Gramma had a twinkling soprano voice so I always sang the harmony ~ usually the alto line, but sometimes I’d lapse into tenor, just to test my sight reading. And when I did that Joe would instantly switch to my part. He was always up for a challenge. Yes, we all had our own hymnals. I wonder where they are now?
Gramps had a resounding bass-baritone and when he got going the rest of us would just stop and give him the floor. And then we’d all collapse in giggles when he finish and realize he’d been singing all by himself while gramma played.
Thank goodness he had a sense of humour.
Gramma was a wizard cook. She loved that kitchen and because gramps loved to eat he made sure gramma had the best of everything she needed to whip up a culinary delight.
I swear the house oozed with the scent of fresh bread, even when it wasn’t baking. Sometimes she’d make cinnamon rolls, which were my favourite, and on Sunday’s she’d always bake a pie of some description to go with dinner. She’d go with whatever fruit was in season, and in the winter would use her own canned peaches, or whatever else was in store, to create a sweet delicacy.

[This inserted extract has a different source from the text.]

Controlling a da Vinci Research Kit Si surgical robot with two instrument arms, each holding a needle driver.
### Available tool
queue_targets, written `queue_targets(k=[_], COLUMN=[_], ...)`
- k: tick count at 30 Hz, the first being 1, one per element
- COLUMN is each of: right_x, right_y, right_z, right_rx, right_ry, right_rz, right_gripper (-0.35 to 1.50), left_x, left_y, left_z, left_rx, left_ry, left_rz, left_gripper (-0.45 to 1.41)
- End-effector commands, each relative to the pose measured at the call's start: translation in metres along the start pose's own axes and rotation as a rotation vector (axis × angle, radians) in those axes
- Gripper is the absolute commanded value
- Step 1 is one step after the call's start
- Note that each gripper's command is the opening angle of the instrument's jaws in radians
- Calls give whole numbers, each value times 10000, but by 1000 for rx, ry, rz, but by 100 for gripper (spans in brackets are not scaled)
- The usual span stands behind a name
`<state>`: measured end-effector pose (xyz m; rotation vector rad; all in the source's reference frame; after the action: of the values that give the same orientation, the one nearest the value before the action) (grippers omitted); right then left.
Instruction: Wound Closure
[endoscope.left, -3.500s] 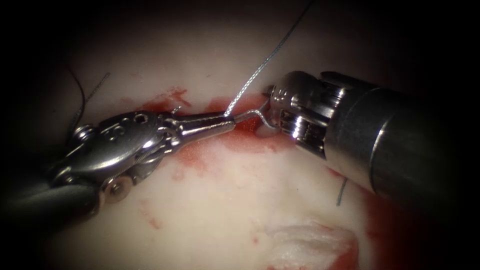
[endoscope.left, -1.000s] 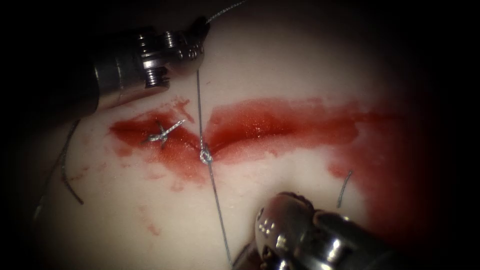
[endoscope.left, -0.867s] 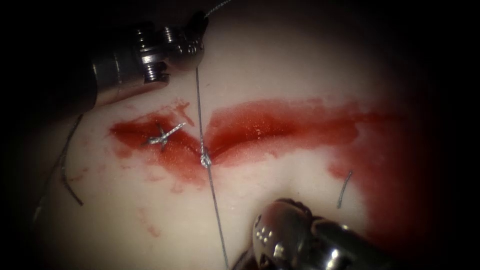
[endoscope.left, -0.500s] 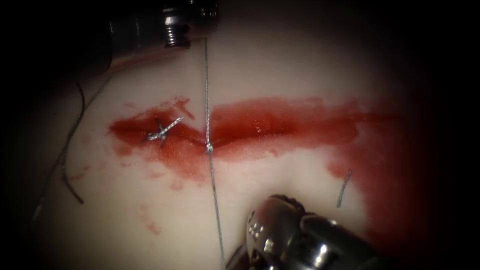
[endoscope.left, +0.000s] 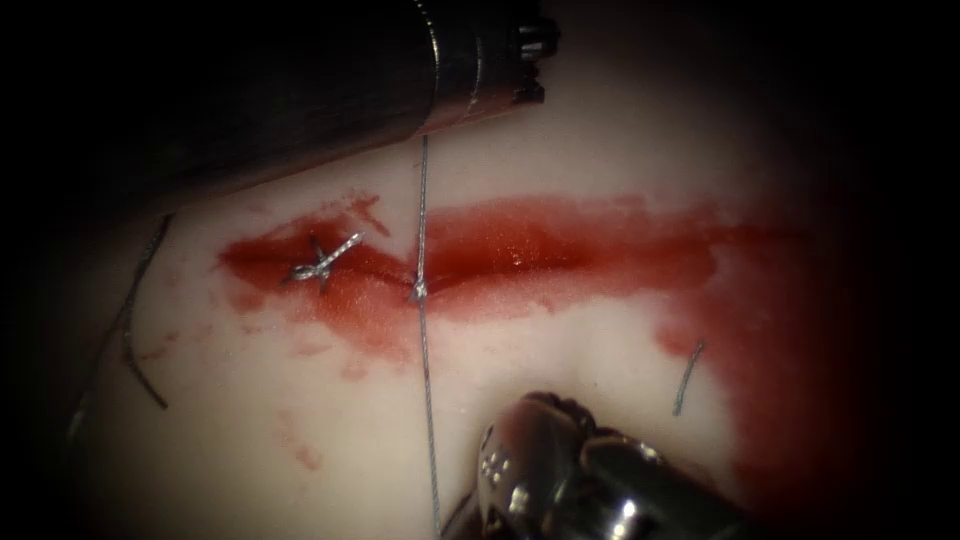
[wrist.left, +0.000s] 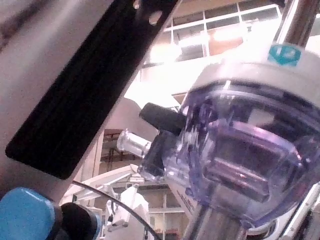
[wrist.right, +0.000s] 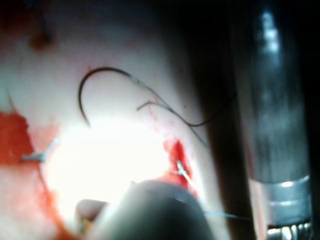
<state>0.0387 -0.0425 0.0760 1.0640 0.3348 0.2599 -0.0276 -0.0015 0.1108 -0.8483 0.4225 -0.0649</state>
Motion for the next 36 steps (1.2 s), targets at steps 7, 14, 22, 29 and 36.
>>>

My mouth waters just thinking of it.
Often, in fact most Sundays, she’d invite lonely old Mr. Humphrey from down the road to join us. He lost his wife during the birth of their only child, Marty (if I remember correctly), and never remarried. Raised that boy on his own. He left home after school and moved thousands of miles away to chase history in the Middle East.
Gramma hated to see anyone as nice as Mr. Humphrey spend Sunday alone. So, unless he had somewhere else to be, he’d always come by after church and in the evenings after dinner share his frontier stories (he was a historian in his own right.) Once he gave me a signed copy of a book about the early pioneers and the Gold Rush that he’d had published. He fancied himself the Kenneth Roberts of the West. He was a talented writer, to be sure.

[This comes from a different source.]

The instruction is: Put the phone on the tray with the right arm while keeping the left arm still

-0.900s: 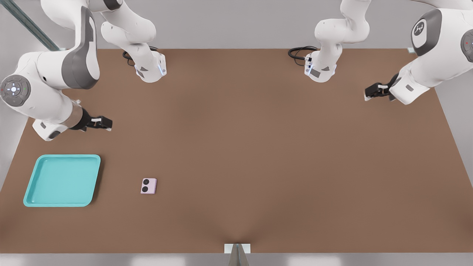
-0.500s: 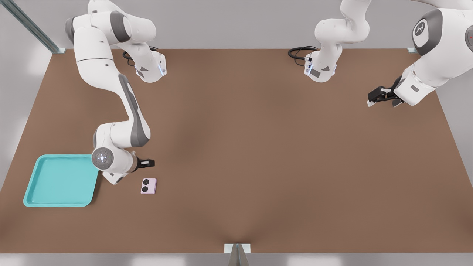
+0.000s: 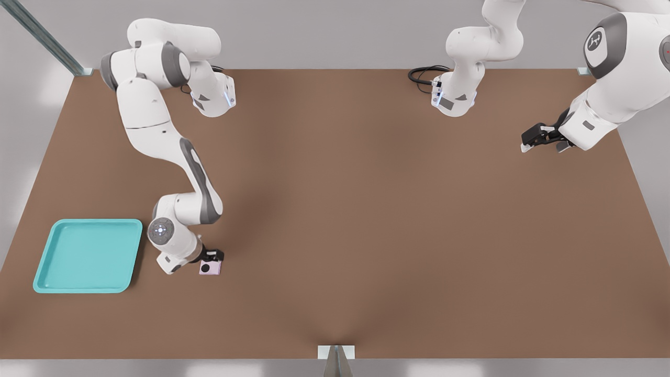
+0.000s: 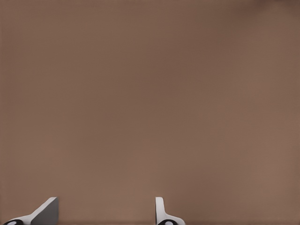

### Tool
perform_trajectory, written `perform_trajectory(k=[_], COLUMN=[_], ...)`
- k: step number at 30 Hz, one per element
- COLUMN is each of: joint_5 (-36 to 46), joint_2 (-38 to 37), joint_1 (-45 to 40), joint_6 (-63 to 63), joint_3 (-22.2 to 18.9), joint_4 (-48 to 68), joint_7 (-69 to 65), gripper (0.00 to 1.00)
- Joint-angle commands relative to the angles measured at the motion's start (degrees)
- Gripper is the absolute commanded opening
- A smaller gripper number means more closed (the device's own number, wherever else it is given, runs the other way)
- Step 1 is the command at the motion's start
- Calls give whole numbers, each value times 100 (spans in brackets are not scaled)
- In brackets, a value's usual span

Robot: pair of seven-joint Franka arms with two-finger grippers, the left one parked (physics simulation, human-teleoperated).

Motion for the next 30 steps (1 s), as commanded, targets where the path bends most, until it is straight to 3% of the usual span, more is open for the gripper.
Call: perform_trajectory(k=[1,11,22,30], joint_5=[0,-9,-132,-290], joint_2=[57,426,435,163], joint_1=[-6,11,3,11], joint_6=[587,799,781,544], joint_3=[-2,-10,-10,-10], joint_4=[16,245,245,280], joint_7=[272,254,219,193], gripper=[100,100,78,77])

Of course, not all the memories of this house are good.
Family reunions were held every summer up until the year gramps died, and while they were fun for the most part, I hated bumping into uncle Morris. He was a creep. Upon gramps death, 10 years ago, Morris inherited the house and its 25 acre property. Let’s see, ol’ miser Morris would have been in his mid-fifties, I guess. He’d had no children. Never been married, in fact, so had no incentive to keep the place going. He was the black sheep of the family with the energy of a sloth and consequently let the place run down. He lived like a hermit.
I never liked him. He was mean to my mother, his sister, and gave me the willies. I never wanted to be left alone with him when I was young, and discovered all kinds of excuses to lock myself in my bedroom to write in my journal when he came to visit. He was the one person who stood between me and care-free summers with gramps and gramma.
So, I haven’t been back here since gramps died and I’m not surprised to stand here and see the once beautiful house in such decrepit condition.
It’s for sale. Uncle Morris died last month without a will and the property must be sold to cover his heavy debt load, though what he spent his (gramps’) money on I can’t begin to guess.
My husband and I have talked about buying the property to keep it in the family. This old house is too far gone now to be saved, so we’d have to raze it and build another. That wouldn’t be so bad.
All topics that hover at a rather deep, and uncomfortable, level for me.
In my blog Eyes to Heart I tackled the subject of “abandoned” as far as I dare take it.
A couple of days ago in this blog I started writing about the “Twilight Zone” but couldn’t finish. Maybe I will as the week (or year) progresses and I can find a way to reconcile the many heavy themes that popped out of the ether and onto the page.
With this free writing challenge it appears the bewilderment of being abandoned and standing in that twilight zone have come to the fore.